Dir-se-ia entenderem que estas alegadas ilegalidades são causas da nulidade do licenciamento primordial e da nulidade das renovações, enquanto atos consequentes e em si mesmas, nos termos da conjugação da segunda parte do nº 1 do artigo 133º do CPA de então com alguma disposição expressa, quiçá do regime de licenciamento de obras particulares em vigor ao tempo dos atos.
Tal regime era o constituído pelo DL nº 166/70, de 15 de Abril, e pelo Regime Geral das Edificações Urbanas – RGEU – DL nº 39 382 de 7/8/1951.
Ora, nem os Autores alegam norma, nem tais diplomas ou outros diplomas legais coevos contêm norma que comine expressamente a nulidade a ato de licenciamento em terreno alheio, ou não exclusivamente do requerente, ou sem estar o procedimento instruído com a prova da titularidade da propriedade do requerente, relativamente ao terreno da obra, ou havendo divergência entre a área de construção submetida a parecer do Ministério da Agricultura e a área objeto da licença, ou tendo sido renovada sem justificação licença já caducada…
Tal como bem argumenta o Réu Município, apenas a anulabilidade, conforme artigo 135º do CPA de então, podia ser assacada ao ato do licenciamento, bem como às sucessivas renovações.
Pretenderão ainda os AA arcar a arguição de nulidade do licenciamento e sucessivas renovações na alegação de as respetivas emissões terem integrado um ou mais tipos de crime, para os efeitos da alª c) do nº 2 do artigo 133º do CPA de então.
Como já se disse, não dizem em concreto que crime ou crimes terão sido integrados pelos atos impugnandos. Parece que o ou os crimes seriam integrados pelo facto de se ter licenciado uma construção em terreno que não era da propriedade do requerente nem propriedade exclusivamente do seu cônjuge.
Porém os factos objetivos alegados, no essencial provados conforme supra, não preenchem só por si a totalidade dos elementos objetivos e subjetivos (designadamente os necessários dolo, dolo específico ou, nos casos especialmente previstos na Lei, a negligência) de qualquer concreto tipo de ilícito criminal.
Assim, e em suma, não são alegados factos que importem nulidade dos atos impugnados, apenas a anulabilidade pode ser equacionada.
Segundo o artigo 58° do CPTA:
2 - Salvo disposição em contrário, a impugnação de atos anuláveis tem lugar no prazo de:
a) ...
b) Três meses ...
3 - A contagem dos prazos referidos no número anterior obedece ao regime aplicável aos prazos para a propositura de ações que se encontram previstos no Código de Processo Civil.
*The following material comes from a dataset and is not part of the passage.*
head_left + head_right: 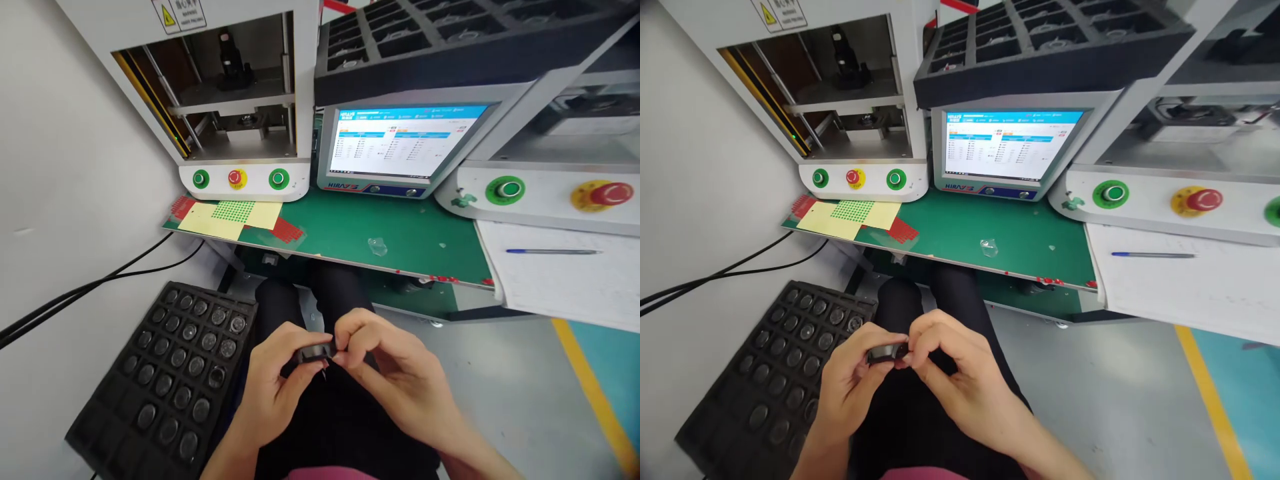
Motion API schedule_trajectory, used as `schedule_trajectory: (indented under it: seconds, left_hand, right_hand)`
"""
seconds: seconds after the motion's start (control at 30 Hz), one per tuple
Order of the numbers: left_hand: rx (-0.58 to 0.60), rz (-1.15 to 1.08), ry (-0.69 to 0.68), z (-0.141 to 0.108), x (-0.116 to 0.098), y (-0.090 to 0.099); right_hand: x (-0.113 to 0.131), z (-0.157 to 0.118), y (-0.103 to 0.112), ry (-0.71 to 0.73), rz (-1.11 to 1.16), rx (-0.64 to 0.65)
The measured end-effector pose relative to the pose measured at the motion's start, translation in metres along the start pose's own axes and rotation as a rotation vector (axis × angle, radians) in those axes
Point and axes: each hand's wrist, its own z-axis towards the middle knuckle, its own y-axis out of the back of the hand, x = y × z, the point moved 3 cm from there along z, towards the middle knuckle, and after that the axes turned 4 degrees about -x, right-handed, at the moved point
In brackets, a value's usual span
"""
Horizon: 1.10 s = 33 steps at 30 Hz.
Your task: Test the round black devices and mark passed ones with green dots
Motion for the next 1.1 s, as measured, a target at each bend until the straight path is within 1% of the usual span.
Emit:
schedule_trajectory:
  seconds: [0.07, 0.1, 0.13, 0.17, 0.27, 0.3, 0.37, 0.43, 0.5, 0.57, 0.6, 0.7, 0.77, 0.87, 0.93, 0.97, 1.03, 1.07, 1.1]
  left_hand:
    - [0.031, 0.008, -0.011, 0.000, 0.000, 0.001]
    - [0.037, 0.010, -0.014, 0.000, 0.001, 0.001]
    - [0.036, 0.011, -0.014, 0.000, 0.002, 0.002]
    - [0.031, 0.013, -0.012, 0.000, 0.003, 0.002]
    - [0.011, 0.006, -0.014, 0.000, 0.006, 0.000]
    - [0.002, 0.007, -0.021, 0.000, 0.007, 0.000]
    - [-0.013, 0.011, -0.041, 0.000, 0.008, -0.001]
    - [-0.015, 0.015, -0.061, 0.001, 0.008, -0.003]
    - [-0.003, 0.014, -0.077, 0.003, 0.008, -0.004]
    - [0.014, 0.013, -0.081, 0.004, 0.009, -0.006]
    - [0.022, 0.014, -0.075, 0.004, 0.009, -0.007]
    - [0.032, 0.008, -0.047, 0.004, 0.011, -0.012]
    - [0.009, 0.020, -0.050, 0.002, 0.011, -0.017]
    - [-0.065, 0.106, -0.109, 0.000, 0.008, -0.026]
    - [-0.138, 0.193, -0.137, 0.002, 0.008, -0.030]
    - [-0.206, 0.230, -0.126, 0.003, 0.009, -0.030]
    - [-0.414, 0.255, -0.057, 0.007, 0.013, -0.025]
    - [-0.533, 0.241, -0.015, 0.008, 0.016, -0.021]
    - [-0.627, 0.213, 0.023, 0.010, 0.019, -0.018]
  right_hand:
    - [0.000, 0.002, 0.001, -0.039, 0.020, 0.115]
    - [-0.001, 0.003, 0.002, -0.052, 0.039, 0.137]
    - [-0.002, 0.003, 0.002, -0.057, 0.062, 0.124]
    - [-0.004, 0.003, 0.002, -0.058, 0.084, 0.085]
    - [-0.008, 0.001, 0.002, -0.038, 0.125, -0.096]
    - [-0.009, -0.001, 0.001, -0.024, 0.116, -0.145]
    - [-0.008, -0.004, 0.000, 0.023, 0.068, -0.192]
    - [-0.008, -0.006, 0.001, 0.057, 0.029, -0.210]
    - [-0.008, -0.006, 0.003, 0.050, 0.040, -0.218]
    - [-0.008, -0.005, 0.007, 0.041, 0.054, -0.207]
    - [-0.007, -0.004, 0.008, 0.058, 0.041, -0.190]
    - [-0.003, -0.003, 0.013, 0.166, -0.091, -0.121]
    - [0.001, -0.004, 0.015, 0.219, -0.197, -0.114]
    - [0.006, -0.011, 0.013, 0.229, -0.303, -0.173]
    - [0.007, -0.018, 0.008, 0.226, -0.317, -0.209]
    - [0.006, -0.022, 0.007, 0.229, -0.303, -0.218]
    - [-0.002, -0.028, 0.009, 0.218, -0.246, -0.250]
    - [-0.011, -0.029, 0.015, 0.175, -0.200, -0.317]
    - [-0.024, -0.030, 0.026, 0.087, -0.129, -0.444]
Segundo o n° 3 do artigo 59° do CPTA:
3 - o prazo para a impugnação por quaisquer outros interessados dos atos que não tenham de ser obrigatoriamente publicados começa a correr a partir do seguinte facto que primeiro se verifique:
(…)
c) Conhecimento do ato ou da sua execução.
Ora, resulta claramente do facto provado nº 30 que os Autores em 4 de Setembro de 2009 já conheciam “de fio a pavio” todo o processo administrativo, portanto, por maioria de razão, todas as sobreditas e alegadas causas de invalidade dos atos impugnandos.
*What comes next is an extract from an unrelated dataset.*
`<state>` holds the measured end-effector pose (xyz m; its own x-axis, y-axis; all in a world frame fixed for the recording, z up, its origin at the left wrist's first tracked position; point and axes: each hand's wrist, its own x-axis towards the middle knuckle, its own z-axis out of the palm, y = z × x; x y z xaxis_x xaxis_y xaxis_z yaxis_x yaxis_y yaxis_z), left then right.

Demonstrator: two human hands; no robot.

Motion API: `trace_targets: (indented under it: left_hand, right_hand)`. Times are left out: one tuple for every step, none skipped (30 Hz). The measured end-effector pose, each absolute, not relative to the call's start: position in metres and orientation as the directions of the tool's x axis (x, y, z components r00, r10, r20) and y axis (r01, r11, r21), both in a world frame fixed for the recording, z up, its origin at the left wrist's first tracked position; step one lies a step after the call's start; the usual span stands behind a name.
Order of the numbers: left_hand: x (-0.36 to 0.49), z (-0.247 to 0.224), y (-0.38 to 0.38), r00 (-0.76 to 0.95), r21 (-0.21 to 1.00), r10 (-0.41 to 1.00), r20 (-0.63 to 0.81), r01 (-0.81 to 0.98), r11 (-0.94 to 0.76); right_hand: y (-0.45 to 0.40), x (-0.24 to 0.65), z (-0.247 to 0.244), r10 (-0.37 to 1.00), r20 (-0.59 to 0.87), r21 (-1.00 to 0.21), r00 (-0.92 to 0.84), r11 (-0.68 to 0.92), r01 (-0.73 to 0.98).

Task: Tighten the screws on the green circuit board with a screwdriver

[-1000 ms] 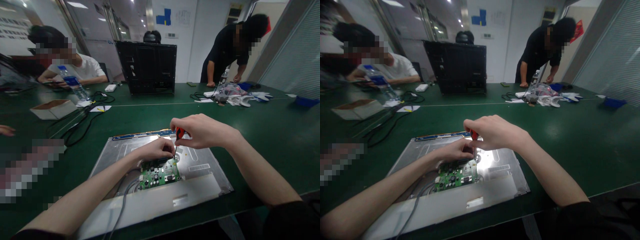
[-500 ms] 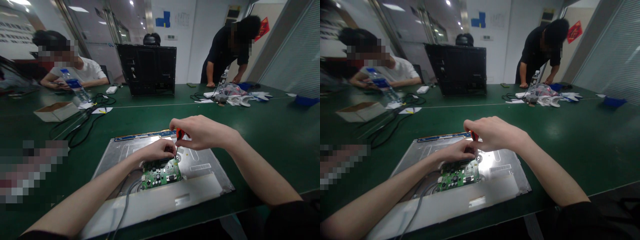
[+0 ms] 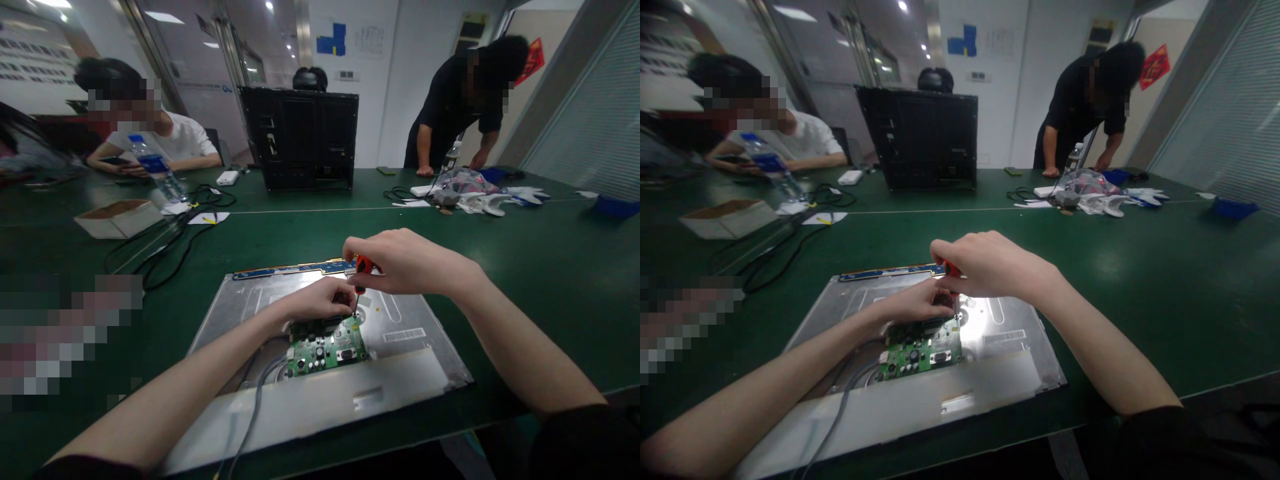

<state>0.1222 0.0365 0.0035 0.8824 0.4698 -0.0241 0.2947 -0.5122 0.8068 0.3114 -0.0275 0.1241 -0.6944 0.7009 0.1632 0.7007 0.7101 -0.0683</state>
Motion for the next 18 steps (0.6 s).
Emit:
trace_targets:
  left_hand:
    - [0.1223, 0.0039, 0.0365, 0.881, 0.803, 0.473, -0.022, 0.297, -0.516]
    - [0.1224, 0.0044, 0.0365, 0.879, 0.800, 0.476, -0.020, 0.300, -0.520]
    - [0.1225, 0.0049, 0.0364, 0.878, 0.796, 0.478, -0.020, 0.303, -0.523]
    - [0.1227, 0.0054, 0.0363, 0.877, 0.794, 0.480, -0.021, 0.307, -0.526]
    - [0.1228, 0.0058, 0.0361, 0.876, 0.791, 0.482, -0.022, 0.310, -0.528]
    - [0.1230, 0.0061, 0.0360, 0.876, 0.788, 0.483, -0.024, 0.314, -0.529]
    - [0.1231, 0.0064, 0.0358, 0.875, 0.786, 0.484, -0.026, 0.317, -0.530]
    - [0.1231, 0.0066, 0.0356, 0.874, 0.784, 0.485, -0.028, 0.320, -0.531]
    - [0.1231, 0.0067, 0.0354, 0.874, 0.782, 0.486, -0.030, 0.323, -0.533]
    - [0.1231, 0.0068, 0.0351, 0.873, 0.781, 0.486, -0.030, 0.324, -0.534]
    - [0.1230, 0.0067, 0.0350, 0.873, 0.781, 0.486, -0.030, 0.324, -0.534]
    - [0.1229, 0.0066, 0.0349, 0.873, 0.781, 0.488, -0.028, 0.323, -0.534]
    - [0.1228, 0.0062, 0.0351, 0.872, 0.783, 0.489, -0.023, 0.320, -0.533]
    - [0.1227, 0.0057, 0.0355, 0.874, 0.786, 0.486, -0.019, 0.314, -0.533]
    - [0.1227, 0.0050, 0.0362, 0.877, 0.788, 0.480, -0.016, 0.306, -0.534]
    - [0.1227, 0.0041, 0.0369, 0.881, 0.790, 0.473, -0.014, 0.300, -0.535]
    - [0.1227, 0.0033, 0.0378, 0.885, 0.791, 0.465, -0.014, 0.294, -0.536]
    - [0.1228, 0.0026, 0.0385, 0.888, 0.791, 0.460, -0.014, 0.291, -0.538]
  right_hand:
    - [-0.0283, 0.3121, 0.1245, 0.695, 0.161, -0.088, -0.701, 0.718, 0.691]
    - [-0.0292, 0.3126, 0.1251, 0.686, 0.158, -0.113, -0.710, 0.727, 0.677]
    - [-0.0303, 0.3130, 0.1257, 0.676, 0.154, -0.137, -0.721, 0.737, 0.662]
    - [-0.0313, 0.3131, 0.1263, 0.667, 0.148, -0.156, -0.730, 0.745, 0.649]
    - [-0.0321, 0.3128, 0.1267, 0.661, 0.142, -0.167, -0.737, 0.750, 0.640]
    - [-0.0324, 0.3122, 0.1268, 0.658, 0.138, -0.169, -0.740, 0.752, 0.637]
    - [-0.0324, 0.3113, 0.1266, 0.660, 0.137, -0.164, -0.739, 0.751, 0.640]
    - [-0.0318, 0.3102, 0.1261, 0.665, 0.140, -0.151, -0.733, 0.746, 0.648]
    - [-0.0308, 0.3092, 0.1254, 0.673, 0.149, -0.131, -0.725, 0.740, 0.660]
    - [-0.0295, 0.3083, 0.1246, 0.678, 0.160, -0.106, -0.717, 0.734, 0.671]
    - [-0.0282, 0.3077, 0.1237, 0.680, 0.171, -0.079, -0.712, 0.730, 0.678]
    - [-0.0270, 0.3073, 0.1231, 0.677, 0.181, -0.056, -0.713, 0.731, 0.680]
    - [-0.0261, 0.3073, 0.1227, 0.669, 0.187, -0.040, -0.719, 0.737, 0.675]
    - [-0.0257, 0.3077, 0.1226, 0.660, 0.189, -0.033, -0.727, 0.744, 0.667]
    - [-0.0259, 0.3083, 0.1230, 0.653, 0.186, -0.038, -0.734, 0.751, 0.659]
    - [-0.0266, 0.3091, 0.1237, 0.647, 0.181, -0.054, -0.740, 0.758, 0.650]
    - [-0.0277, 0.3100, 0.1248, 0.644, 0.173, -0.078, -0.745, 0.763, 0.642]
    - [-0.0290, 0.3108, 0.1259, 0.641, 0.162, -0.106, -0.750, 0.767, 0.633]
Tendo em conta que a ação foi proposta em 20 de Janeiro de 2010, verifica-se, nos termos dos normativos acima assinalados, mesmo descontados os dias de férias judiciais, que à data da propositura do presente processo já estava indubitavelmente ultrapassado o prazo previsto na alínea b) do n° 2 do artigo 58° do CPTA para a impugnação dos atos administrativos.
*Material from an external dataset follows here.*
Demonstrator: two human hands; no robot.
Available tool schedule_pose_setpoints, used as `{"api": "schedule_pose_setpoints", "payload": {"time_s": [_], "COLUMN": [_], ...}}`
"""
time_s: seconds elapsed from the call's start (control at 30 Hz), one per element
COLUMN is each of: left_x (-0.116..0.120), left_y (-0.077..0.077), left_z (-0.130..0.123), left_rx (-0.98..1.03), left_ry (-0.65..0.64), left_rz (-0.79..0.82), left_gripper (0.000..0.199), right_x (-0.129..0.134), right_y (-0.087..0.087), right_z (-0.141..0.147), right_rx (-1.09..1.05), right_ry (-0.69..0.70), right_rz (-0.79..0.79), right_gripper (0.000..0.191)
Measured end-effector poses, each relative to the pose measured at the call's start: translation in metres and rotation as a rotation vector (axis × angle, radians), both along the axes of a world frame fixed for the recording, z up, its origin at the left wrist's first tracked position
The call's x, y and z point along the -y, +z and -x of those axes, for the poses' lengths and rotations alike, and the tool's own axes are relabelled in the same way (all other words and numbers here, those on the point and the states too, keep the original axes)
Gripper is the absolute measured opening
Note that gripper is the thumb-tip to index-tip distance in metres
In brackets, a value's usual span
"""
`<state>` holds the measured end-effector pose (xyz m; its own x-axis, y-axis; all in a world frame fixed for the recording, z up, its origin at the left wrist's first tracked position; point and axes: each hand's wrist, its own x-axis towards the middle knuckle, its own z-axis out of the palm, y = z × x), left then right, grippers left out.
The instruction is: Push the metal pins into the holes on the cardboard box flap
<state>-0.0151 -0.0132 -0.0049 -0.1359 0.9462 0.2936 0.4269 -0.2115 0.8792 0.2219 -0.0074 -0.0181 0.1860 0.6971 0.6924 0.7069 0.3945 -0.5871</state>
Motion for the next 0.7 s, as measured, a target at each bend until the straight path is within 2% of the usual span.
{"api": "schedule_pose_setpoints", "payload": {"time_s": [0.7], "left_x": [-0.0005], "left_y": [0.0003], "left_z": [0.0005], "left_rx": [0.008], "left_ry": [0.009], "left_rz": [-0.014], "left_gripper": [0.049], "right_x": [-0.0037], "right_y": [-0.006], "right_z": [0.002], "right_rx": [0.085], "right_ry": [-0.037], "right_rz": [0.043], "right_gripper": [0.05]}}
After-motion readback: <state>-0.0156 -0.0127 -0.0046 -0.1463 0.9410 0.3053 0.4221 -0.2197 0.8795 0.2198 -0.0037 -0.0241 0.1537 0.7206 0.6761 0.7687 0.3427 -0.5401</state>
No que diz respeito ao pedido de reconstituição da situação que existiria se os referidos atos não tivessem sido praticados, fica o mesmo prejudicado, consolidados que estão, os atos, na ordem jurídica.
Como assim, procede a exceção de caducidade quanto ao restante objeto do processo.”
Aqui chegados, verifica-se que, independentemente das prolixas alegações de Recurso, está aqui apenas em causa a declarada ineptidão da petição inicial relativamente ao pedido indemnizatório apresentado e a declarada caducidade do direito de ação, por não ter sido considerada qualquer das invocadas nulidades e a petição ter sido apresentada para além dos três meses previstos na alínea b) do nº 2 do artigo 58° do CPTA.
Da Ineptidão da Petição Inicial
No que concerne à Declarada ineptidão da petição Inicial, relativamente ao pedido indemnizatório apresentado, refira-se que independentemente daquela, sempre o correspondente pedido estaria condenado a ser julgado improcedente, pois que o regime da Responsabilidade Civil constitui um procedimento complexo cujo ónus da prova está em regra a cargo de quem alega os prejuízos, salvo verificando-se uma qualquer situação de inversão do ónus da prova que aqui se não vislumbra.
Com efeito, peticionam os Aqui Recorrentes, na sua PI a condenação do Município e dos Contrainteressados “por responsabilidade civil extracontratual”, decorrente da prática “ilegal e danosa”, o que faz presumir que se tratará de responsabilidade civil decorrente de atos ilícitos.
Acresce que assenta ainda o peticionado no Artº 6º do DL nº 48.051, de 21 de novembro de 1967, então aplicável.
Efetivamente, a responsabilidade civil extracontratual dos entes públicos regia-se à data dos factos relevantes, pelo disposto no DL nº 48.051, de 21/11/67, pelo que aqueles serão responsáveis quando for de concluir que os seus órgãos ou agentes praticaram, por ação ou omissão, atos ilícitos e culposos, no exercício das suas funções e por causa desse exercício, e que daí resultou um dano para terceiro.

Por outro lado, e em linha com o Acórdão do STA nº 0903/03 de 03-07-2003, refira-se ainda que "para que ocorra a responsabilidade civil extracontratual do Estado e demais pessoas coletivas públicas por atos ilícitos e culposos dos seus órgãos ou agentes, no exercício das suas funções e por causa delas, é necessária a verificação cumulativa dos seguintes pressupostos: facto ilícito, culpa, dano e nexo de causalidade adequada entre o facto e o dano" Acórdão STA de 9.5.02 no recurso 48077. A ação improcederá se um destes requisitos se não verificar”.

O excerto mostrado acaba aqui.